Extracted information section start

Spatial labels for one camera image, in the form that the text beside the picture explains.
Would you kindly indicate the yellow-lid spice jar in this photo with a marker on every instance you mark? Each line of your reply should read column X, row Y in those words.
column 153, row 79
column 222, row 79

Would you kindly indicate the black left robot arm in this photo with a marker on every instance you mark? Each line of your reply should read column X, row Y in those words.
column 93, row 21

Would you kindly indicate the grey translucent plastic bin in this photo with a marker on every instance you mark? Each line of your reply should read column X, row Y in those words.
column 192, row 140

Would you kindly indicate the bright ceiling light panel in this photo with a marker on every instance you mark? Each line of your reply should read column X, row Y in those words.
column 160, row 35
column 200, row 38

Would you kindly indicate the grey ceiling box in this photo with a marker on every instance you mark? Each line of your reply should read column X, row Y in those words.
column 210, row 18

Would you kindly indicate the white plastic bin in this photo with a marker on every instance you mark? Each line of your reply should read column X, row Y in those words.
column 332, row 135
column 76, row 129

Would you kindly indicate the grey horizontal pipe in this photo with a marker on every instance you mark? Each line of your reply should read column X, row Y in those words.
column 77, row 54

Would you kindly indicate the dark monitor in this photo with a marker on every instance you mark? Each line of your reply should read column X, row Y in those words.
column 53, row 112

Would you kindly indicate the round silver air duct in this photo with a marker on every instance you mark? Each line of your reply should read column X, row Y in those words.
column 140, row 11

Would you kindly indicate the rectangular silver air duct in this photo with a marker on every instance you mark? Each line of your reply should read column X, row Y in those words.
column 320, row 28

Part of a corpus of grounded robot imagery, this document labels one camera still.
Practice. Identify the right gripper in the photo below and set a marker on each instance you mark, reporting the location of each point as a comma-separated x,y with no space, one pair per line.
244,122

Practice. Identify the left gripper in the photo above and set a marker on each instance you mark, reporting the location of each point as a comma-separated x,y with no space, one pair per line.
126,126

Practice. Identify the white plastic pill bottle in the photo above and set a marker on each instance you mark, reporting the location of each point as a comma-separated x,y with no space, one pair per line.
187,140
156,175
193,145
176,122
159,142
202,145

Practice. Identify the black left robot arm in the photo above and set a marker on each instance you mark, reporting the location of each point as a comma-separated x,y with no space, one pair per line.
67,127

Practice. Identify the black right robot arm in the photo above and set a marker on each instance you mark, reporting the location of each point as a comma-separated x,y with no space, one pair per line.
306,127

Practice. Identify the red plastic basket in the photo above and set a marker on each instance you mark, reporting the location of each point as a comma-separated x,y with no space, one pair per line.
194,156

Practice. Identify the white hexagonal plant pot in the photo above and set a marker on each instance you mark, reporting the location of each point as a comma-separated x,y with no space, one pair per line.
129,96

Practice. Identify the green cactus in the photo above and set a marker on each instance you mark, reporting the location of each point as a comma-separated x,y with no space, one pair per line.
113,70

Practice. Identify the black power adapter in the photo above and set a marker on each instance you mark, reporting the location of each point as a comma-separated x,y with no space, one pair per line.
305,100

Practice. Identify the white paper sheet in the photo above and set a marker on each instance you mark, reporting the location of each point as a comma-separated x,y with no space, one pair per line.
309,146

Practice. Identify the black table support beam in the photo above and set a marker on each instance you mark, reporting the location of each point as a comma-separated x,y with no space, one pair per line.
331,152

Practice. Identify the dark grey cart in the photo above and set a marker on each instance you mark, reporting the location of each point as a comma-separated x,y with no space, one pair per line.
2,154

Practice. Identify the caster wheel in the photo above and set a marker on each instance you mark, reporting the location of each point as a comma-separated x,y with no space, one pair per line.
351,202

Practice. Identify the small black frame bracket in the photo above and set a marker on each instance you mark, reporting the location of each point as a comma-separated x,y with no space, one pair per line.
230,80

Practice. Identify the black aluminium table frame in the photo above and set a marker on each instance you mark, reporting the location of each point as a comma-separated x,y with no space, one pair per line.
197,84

Extracted information section end

## [Your instructions]
The response must restate every entry word for word.

## [Exercise output]
Spatial labels for one camera image, in the form that the text beside the picture explains.
Would you kindly indicate the yellow-lid spice jar in this photo with a marker on every instance you mark? Each line of your reply should read column X, row Y in those words.
column 153, row 79
column 222, row 79

Would you kindly indicate the black left robot arm in this photo with a marker on every instance you mark? Each line of your reply should read column X, row Y in those words.
column 93, row 21

Would you kindly indicate the grey translucent plastic bin in this photo with a marker on every instance you mark? Each line of your reply should read column X, row Y in those words.
column 192, row 140

Would you kindly indicate the bright ceiling light panel in this photo with a marker on every instance you mark? Each line of your reply should read column X, row Y in those words.
column 160, row 35
column 200, row 38

Would you kindly indicate the grey ceiling box in this photo with a marker on every instance you mark? Each line of your reply should read column X, row Y in those words.
column 210, row 18

Would you kindly indicate the white plastic bin in this photo with a marker on every instance you mark? Each line of your reply should read column X, row Y in those words.
column 332, row 135
column 76, row 129

Would you kindly indicate the grey horizontal pipe in this photo with a marker on every instance you mark? Each line of your reply should read column X, row Y in those words.
column 77, row 54

Would you kindly indicate the dark monitor in this photo with a marker on every instance you mark? Each line of your reply should read column X, row Y in those words.
column 53, row 112

Would you kindly indicate the round silver air duct in this photo with a marker on every instance you mark? Each line of your reply should read column X, row Y in those words.
column 140, row 11

Would you kindly indicate the rectangular silver air duct in this photo with a marker on every instance you mark? Each line of your reply should read column X, row Y in those words.
column 320, row 28

Part of a corpus of grounded robot imagery, this document labels one camera still.
Practice. Identify the right gripper in the photo below and set a marker on each instance you mark, reporting the location of each point as a comma-separated x,y with no space, one pair per line.
244,122

Practice. Identify the left gripper in the photo above and set a marker on each instance you mark, reporting the location of each point as a comma-separated x,y with no space, one pair per line.
126,126

Practice. Identify the white plastic pill bottle in the photo above and set a marker on each instance you mark, reporting the location of each point as a comma-separated x,y with no space, one pair per line.
187,140
156,175
193,145
176,122
159,142
202,145

Practice. Identify the black left robot arm in the photo above and set a marker on each instance you mark, reporting the location of each point as a comma-separated x,y with no space, one pair per line.
67,127

Practice. Identify the black right robot arm in the photo above and set a marker on each instance you mark, reporting the location of each point as a comma-separated x,y with no space, one pair per line.
306,127

Practice. Identify the red plastic basket in the photo above and set a marker on each instance you mark, reporting the location of each point as a comma-separated x,y with no space, one pair per line.
194,156

Practice. Identify the white hexagonal plant pot in the photo above and set a marker on each instance you mark, reporting the location of each point as a comma-separated x,y with no space, one pair per line.
129,96

Practice. Identify the green cactus in the photo above and set a marker on each instance you mark, reporting the location of each point as a comma-separated x,y with no space, one pair per line.
113,70

Practice. Identify the black power adapter in the photo above and set a marker on each instance you mark, reporting the location of each point as a comma-separated x,y with no space, one pair per line.
305,100

Practice. Identify the white paper sheet in the photo above and set a marker on each instance you mark, reporting the location of each point as a comma-separated x,y with no space, one pair per line.
309,146

Practice. Identify the black table support beam in the photo above and set a marker on each instance you mark, reporting the location of each point as a comma-separated x,y with no space, one pair per line.
331,152

Practice. Identify the dark grey cart in the photo above and set a marker on each instance you mark, reporting the location of each point as a comma-separated x,y with no space, one pair per line.
2,154

Practice. Identify the caster wheel in the photo above and set a marker on each instance you mark, reporting the location of each point as a comma-separated x,y with no space, one pair per line.
351,202

Practice. Identify the small black frame bracket in the photo above and set a marker on each instance you mark, reporting the location of each point as a comma-separated x,y with no space, one pair per line.
230,80

Practice. Identify the black aluminium table frame in the photo above and set a marker on each instance you mark, reporting the location of each point as a comma-separated x,y with no space, one pair per line.
197,84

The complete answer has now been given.